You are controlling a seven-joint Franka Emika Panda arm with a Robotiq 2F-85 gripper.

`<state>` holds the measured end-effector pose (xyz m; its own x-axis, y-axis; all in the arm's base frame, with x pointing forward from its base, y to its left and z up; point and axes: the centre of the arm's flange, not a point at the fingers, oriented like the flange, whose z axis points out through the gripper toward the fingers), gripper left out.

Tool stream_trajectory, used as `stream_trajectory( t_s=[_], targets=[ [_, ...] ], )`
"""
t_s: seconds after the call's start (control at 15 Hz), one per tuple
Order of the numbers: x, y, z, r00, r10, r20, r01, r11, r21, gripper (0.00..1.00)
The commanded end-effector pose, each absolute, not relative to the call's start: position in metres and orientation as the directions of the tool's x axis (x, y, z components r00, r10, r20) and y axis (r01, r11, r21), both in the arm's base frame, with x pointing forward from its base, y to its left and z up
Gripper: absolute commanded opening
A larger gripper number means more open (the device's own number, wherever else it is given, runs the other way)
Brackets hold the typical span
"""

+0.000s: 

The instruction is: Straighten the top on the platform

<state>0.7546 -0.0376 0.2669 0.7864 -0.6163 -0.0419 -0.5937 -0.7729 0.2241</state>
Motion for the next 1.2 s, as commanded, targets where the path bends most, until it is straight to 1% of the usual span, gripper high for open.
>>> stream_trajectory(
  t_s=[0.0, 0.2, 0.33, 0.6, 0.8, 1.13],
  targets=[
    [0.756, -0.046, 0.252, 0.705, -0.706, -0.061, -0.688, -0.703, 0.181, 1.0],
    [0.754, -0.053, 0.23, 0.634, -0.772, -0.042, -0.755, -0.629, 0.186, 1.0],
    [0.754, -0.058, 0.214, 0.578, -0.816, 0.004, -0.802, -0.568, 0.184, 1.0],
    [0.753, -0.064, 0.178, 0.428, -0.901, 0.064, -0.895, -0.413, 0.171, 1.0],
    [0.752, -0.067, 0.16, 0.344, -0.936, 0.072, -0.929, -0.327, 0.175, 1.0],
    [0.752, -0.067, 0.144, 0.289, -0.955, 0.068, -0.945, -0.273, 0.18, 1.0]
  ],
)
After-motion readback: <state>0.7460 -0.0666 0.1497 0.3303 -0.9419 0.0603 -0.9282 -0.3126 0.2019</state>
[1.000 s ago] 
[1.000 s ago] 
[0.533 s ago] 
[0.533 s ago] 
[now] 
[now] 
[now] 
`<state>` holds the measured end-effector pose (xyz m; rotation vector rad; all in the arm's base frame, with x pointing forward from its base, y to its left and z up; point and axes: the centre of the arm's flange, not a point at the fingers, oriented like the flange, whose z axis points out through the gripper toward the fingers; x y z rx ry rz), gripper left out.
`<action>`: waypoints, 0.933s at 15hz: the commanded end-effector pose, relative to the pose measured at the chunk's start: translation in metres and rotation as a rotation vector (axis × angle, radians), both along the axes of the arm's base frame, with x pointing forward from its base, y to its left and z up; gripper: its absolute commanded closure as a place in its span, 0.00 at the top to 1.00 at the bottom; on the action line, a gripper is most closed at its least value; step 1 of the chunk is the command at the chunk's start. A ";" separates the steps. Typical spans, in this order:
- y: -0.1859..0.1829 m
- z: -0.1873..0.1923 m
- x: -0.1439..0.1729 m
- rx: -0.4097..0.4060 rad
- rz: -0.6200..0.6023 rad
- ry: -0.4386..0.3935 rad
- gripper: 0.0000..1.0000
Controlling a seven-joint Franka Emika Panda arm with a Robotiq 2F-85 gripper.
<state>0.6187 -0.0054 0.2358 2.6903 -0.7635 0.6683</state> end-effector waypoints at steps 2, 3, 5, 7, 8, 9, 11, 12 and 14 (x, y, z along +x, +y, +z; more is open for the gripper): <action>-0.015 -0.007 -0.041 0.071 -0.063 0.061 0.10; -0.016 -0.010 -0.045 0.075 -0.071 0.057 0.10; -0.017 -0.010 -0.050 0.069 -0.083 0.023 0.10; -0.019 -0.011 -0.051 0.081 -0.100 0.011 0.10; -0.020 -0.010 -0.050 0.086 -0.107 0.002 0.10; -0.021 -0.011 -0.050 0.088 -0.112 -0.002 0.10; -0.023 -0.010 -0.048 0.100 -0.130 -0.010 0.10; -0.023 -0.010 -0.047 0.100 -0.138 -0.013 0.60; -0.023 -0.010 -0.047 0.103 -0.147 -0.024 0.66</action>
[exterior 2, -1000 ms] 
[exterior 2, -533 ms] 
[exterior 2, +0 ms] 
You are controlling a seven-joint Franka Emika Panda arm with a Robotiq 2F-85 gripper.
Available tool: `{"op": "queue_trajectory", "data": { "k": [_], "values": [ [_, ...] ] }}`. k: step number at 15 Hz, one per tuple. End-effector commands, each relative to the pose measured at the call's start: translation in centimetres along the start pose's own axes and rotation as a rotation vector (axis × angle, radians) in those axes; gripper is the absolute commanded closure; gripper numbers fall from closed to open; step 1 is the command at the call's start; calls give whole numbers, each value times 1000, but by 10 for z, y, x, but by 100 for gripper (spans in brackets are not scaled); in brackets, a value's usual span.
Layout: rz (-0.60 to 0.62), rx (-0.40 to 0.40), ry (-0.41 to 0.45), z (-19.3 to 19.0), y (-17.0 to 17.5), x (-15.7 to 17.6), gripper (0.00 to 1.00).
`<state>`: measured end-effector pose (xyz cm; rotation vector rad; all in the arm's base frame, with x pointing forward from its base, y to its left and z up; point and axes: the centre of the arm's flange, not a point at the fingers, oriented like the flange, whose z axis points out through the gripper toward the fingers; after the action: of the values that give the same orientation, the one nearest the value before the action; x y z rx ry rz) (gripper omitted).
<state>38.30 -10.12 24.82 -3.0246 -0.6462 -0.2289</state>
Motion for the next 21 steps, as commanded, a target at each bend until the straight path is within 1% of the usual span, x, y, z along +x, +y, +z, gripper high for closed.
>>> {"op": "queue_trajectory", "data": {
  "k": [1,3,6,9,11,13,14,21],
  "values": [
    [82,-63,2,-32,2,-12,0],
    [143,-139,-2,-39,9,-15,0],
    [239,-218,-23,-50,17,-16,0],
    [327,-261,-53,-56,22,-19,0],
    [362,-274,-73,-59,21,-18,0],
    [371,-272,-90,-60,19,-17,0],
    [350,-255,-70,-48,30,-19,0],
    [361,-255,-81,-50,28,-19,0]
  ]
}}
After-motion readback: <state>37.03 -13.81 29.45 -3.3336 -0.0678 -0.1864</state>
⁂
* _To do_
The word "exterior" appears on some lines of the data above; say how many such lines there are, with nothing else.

* _Exercise output_
3